[What is expected]: Nothing in the data should be left out or altered when it is retyped.
————————
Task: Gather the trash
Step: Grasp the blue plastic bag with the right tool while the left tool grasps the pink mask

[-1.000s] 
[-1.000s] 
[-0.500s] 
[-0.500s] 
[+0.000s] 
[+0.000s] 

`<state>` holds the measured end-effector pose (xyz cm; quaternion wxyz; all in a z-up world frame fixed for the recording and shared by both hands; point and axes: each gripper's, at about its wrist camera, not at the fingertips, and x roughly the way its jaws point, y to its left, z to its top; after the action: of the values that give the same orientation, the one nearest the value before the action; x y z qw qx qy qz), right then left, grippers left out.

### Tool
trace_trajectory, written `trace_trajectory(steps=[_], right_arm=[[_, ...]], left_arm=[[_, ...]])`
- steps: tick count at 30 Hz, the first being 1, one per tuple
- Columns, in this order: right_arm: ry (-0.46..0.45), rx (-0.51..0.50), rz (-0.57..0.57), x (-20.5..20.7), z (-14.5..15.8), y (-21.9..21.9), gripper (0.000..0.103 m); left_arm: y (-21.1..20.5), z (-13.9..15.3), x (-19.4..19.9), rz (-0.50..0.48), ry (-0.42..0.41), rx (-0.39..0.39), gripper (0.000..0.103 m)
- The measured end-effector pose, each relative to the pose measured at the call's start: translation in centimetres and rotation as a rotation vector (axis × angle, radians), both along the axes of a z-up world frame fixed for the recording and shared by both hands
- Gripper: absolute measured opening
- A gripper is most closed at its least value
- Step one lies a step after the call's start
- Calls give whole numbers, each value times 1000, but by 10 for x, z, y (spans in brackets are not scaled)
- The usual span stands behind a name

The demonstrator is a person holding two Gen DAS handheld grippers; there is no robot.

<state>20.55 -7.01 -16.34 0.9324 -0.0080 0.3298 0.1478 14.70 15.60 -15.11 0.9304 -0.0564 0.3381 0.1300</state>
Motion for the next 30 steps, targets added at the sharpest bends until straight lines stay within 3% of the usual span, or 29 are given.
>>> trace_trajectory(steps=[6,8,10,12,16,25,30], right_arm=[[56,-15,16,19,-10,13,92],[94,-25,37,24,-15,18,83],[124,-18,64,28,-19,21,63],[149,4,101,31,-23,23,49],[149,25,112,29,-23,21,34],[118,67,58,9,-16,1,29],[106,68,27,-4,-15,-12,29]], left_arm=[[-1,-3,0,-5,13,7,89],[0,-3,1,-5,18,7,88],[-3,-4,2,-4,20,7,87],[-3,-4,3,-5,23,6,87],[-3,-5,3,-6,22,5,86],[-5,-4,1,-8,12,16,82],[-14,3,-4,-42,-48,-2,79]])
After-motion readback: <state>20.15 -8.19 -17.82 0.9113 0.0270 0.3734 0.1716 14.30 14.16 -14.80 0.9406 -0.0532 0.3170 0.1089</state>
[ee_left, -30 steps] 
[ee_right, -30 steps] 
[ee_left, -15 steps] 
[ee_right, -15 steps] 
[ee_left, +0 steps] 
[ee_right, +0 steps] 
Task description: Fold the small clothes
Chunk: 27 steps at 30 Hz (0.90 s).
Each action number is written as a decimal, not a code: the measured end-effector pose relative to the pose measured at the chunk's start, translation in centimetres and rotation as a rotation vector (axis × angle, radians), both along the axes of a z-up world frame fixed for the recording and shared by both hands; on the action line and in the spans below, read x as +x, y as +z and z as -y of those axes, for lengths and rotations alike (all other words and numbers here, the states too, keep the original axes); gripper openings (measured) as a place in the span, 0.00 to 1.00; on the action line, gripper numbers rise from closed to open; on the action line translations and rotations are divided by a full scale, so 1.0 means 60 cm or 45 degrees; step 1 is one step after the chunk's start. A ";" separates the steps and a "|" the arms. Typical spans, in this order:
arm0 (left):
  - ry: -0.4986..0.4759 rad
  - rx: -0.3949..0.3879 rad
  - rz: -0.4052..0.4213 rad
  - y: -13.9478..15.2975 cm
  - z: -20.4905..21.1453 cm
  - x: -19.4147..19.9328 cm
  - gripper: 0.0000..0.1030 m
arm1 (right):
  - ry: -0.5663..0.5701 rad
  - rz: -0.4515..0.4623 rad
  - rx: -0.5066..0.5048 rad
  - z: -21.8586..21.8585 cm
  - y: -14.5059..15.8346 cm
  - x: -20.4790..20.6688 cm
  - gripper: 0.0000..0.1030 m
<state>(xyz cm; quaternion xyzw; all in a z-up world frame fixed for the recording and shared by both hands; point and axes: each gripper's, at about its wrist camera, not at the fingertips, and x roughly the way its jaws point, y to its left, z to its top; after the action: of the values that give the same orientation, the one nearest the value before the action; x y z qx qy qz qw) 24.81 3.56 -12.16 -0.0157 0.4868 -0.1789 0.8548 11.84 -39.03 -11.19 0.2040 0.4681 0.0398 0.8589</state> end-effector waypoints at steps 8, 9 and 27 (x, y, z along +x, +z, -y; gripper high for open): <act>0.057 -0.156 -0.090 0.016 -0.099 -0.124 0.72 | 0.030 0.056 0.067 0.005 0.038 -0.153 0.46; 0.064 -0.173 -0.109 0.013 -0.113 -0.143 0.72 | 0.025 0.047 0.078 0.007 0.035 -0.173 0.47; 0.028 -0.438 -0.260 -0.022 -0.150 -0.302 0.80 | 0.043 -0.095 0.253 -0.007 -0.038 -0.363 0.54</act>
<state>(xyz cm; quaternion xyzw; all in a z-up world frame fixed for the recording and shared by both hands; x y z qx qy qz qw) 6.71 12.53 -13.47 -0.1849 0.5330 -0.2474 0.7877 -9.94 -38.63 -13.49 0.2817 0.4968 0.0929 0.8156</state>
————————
[Result below]:
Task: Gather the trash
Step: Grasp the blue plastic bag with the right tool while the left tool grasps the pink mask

[-1.000s] 
[-1.000s] 
[-0.500s] 
[-0.500s] 
[+0.000s] 
[+0.000s] 

`<state>` holds the measured end-effector pose (xyz cm; quaternion wxyz; all in a z-up world frame fixed for the recording and shared by both hands; point and axes: each gripper's, at about its wrist camera, not at the fingertips, and x roughly the way its jaws point, y to its left, z to its top; after the action: of the values that give the same orientation, the one nearest the value before the action; x y z qw qx qy qz), right then left, grippers left out.

### Tool
trace_trajectory, written `trace_trajectory(steps=[_], right_arm=[[_, ...]], left_arm=[[_, ...]])`
- steps: tick count at 30 Hz, the first being 1, one per tuple
- Columns, in this order: right_arm: ry (-0.46..0.45), rx (-0.51..0.50), rz (-0.57..0.57), x (-20.5..20.7), z (-14.5..15.8), y (-21.9..21.9), gripper (0.000..0.103 m); left_arm: y (-21.1..20.5), z (-13.9..15.3), x (-19.4..19.9), rz (-0.50..0.48), ry (-0.42..0.41), rx (-0.39..0.39), gripper (0.000..0.103 m)
- The measured end-effector pose, each relative to the pose measured at the call's start: translation in centimetres and rotation as a rotation vector (axis × angle, radians), both along the axes of a z-up world frame fixed for the recording and shared by both hands
- Gripper: absolute measured opening
- A gripper is most closed at its least value
- Step one lies a step after the call's start
- Calls give whole numbers, each value times 1000, but by 10 for x, z, y (spans in brackets are not scaled)
- The usual span stands behind a name

The demonstrator is a person holding two Gen DAS handheld grippers; there is no robot.

<state>20.55 -7.01 -16.34 0.9324 -0.0080 0.3298 0.1478 14.70 15.60 -15.11 0.9304 -0.0564 0.3381 0.1300</state>
Motion for the next 30 steps, targets added at the sharpest bends until straight lines stay within 3% of the usual span, or 29 are given.
>>> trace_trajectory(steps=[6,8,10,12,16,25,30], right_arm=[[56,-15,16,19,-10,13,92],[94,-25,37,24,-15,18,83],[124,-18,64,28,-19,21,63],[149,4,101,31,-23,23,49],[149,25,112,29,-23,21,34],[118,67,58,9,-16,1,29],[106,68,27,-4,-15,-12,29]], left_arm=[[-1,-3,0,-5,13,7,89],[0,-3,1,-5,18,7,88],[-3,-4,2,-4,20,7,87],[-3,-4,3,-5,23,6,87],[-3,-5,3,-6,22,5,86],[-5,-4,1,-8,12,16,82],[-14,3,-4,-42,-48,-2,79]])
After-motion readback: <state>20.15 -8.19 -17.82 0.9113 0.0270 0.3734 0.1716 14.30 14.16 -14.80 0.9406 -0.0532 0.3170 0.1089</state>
[ee_left, -30 steps] 
[ee_right, -30 steps] 
[ee_left, -15 steps] 
[ee_right, -15 steps] 
[ee_left, +0 steps] 
[ee_right, +0 steps] 
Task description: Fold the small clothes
Chunk: 27 steps at 30 Hz (0.90 s).
Each action number is written as a decimal, not a code: the measured end-effector pose relative to the pose measured at the chunk's start, translation in centimetres and rotation as a rotation vector (axis × angle, radians), both along the axes of a z-up world frame fixed for the recording and shared by both hands; on the action line and in the spans below, read x as +x, y as +z and z as -y of those axes, for lengths and rotations alike (all other words and numbers here, the states too, keep the original axes); gripper openings (measured) as a place in the span, 0.00 to 1.00; on the action line, gripper numbers rise from closed to open; on the action line translations and rotations are divided by a full scale, so 1.0 means 60 cm or 45 degrees; step 1 is one step after the chunk's start. A ";" separates the steps and a "|" the arms. Typical spans, in this order:
arm0 (left):
  - ry: -0.4986..0.4759 rad
  - rx: -0.3949..0.3879 rad
  - rz: -0.4052..0.4213 rad
  - y: -13.9478..15.2975 cm
  - z: -20.4905..21.1453 cm
  - x: -19.4147..19.9328 cm
  - gripper: 0.0000..0.1030 m
arm1 (right):
  - ry: -0.5663..0.5701 rad
  - rz: -0.4515..0.4623 rad
  - rx: -0.5066..0.5048 rad
  - z: -21.8586..21.8585 cm
  - y: -14.5059..15.8346 cm
  - x: -20.4790..20.6688 cm
  - gripper: 0.0000..0.1030 m
<state>(xyz cm; quaternion xyzw; all in a z-up world frame fixed for the recording and shared by both hands; point and axes: each gripper's, at about its wrist camera, not at the fingertips, and x roughly the way its jaws point, y to its left, z to its top; after the action: of the values that give the same orientation, the one nearest the value before the action; x y z qx qy qz qw) 24.81 3.56 -12.16 -0.0157 0.4868 -0.1789 0.8548 11.84 -39.03 -11.19 0.2040 0.4681 0.0398 0.8589</state> end-effector waypoints at steps 8, 9 and 27 (x, y, z along +x, +z, -y; gripper high for open): <act>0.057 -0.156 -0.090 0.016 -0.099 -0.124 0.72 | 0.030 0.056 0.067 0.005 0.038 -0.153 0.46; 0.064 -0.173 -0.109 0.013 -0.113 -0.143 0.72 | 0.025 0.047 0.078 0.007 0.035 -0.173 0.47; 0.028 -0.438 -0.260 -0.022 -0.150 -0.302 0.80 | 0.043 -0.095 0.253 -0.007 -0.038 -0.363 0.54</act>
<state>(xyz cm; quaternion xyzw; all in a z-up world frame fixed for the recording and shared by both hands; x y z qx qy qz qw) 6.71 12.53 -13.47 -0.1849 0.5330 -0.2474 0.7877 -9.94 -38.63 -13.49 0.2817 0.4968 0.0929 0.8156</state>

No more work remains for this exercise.